Below is a listing; repeat exactly the lines from the one containing "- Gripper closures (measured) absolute" to the one containing "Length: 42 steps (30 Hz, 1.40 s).", both included.
=-=-=
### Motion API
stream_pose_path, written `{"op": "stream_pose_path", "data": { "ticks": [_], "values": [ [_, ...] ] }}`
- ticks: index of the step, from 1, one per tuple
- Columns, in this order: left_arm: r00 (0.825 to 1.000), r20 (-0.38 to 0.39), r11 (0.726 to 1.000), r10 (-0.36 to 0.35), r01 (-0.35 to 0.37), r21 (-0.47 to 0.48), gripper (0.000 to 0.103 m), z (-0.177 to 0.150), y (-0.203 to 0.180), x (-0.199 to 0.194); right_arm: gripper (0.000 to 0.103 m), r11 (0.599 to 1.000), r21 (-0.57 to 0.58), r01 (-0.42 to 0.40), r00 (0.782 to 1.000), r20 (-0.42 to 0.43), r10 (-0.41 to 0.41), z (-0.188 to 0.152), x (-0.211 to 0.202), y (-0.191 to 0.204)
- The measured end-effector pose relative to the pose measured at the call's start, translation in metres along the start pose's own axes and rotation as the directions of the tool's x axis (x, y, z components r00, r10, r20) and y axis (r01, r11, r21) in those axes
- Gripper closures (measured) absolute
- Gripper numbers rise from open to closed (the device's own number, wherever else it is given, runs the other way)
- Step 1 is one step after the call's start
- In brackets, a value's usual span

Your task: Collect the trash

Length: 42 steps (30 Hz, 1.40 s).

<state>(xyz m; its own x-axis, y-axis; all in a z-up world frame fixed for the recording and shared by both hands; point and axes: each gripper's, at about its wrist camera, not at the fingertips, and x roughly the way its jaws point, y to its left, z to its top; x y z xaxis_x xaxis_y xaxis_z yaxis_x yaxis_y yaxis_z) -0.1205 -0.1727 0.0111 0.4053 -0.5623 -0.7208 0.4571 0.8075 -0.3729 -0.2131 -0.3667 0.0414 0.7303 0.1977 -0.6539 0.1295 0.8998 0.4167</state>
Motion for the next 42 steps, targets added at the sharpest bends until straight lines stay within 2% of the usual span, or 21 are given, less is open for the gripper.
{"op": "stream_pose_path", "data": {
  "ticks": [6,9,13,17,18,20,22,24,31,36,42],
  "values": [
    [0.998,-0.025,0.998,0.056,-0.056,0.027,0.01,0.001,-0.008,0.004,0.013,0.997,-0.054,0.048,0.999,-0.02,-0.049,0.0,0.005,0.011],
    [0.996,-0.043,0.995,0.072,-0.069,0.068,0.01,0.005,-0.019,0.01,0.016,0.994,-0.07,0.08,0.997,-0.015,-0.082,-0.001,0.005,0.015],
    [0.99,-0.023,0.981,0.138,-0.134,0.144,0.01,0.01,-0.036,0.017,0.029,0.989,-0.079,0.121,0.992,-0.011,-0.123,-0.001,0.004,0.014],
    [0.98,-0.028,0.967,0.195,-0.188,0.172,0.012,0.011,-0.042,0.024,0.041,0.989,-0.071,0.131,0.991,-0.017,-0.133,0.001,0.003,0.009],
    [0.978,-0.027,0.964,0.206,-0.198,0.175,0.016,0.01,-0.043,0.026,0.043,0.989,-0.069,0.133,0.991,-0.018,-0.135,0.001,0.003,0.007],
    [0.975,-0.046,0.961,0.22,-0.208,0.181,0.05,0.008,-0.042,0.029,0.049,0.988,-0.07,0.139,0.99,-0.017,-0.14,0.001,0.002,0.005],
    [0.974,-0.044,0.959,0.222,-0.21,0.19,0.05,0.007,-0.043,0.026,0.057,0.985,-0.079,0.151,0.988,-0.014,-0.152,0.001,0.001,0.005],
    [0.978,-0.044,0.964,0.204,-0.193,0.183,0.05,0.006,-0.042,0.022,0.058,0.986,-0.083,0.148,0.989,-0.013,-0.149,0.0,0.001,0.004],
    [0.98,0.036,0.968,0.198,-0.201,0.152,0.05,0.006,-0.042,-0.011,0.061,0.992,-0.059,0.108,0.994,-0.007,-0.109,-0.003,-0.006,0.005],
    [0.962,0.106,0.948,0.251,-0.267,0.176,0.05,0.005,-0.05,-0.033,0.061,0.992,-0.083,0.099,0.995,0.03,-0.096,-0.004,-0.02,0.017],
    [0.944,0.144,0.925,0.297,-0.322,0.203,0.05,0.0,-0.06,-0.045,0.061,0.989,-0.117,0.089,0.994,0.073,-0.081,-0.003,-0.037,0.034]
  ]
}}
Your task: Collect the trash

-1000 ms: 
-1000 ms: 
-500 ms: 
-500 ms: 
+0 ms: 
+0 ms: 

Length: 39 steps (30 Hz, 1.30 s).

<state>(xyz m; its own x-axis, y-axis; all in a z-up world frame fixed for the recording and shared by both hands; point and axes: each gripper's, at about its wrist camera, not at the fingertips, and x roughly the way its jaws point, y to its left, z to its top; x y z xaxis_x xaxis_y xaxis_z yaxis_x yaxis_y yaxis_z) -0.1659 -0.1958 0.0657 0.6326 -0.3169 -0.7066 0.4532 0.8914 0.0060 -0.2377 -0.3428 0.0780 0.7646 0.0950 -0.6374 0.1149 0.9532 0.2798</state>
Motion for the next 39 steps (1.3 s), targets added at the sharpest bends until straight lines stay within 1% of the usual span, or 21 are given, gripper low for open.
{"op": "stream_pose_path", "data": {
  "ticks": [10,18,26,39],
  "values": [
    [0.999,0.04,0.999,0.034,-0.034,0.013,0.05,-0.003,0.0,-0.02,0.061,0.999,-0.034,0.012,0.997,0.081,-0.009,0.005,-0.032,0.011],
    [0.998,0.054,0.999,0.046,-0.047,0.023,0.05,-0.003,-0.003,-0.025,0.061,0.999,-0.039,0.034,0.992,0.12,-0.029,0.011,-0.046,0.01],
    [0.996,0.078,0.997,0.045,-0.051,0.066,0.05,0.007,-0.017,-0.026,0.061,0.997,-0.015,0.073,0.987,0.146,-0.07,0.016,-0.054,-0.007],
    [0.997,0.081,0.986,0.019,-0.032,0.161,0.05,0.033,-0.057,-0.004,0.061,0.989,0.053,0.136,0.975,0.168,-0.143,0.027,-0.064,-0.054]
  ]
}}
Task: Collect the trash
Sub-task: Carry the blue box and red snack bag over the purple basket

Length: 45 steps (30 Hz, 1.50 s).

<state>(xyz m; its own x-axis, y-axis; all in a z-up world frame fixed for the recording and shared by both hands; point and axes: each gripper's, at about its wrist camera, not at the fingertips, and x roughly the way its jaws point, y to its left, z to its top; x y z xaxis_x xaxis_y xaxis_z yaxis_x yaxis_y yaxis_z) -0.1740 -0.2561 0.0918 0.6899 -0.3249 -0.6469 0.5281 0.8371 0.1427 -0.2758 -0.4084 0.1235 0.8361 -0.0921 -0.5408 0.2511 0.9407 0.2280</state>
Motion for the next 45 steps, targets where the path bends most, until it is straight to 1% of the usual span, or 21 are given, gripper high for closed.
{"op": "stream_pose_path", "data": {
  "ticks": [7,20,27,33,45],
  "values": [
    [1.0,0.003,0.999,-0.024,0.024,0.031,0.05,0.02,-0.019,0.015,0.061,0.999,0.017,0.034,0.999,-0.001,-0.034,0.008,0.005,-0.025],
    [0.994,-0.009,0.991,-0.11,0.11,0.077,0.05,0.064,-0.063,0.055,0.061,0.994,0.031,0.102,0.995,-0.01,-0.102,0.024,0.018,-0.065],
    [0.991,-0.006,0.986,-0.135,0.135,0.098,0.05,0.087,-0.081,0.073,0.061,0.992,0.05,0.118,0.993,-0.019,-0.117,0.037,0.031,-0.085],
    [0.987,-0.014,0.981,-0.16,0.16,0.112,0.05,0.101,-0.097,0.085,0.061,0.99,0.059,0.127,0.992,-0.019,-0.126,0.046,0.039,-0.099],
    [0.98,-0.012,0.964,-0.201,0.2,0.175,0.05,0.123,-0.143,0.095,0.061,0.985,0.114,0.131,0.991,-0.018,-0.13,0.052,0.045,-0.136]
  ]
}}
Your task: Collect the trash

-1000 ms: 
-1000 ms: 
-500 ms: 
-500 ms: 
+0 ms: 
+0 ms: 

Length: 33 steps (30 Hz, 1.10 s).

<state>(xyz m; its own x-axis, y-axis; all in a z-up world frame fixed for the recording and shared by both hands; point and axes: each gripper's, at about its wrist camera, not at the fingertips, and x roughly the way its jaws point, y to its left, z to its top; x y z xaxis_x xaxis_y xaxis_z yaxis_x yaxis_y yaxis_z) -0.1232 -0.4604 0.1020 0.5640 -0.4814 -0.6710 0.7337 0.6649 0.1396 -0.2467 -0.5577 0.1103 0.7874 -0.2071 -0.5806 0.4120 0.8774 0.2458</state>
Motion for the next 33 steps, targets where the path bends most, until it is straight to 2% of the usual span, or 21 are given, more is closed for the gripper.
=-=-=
◆ EXPECTED ANSWER ◆
- Gripper closures (measured) absolute
- Gripper numbers rise from open to closed (the device's own number, wherever else it is given, runs the other way)
- Step 1 is one step after the call's start
- In brackets, a value's usual span

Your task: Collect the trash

Length: 42 steps (30 Hz, 1.40 s).

No further output is expected for this exercise.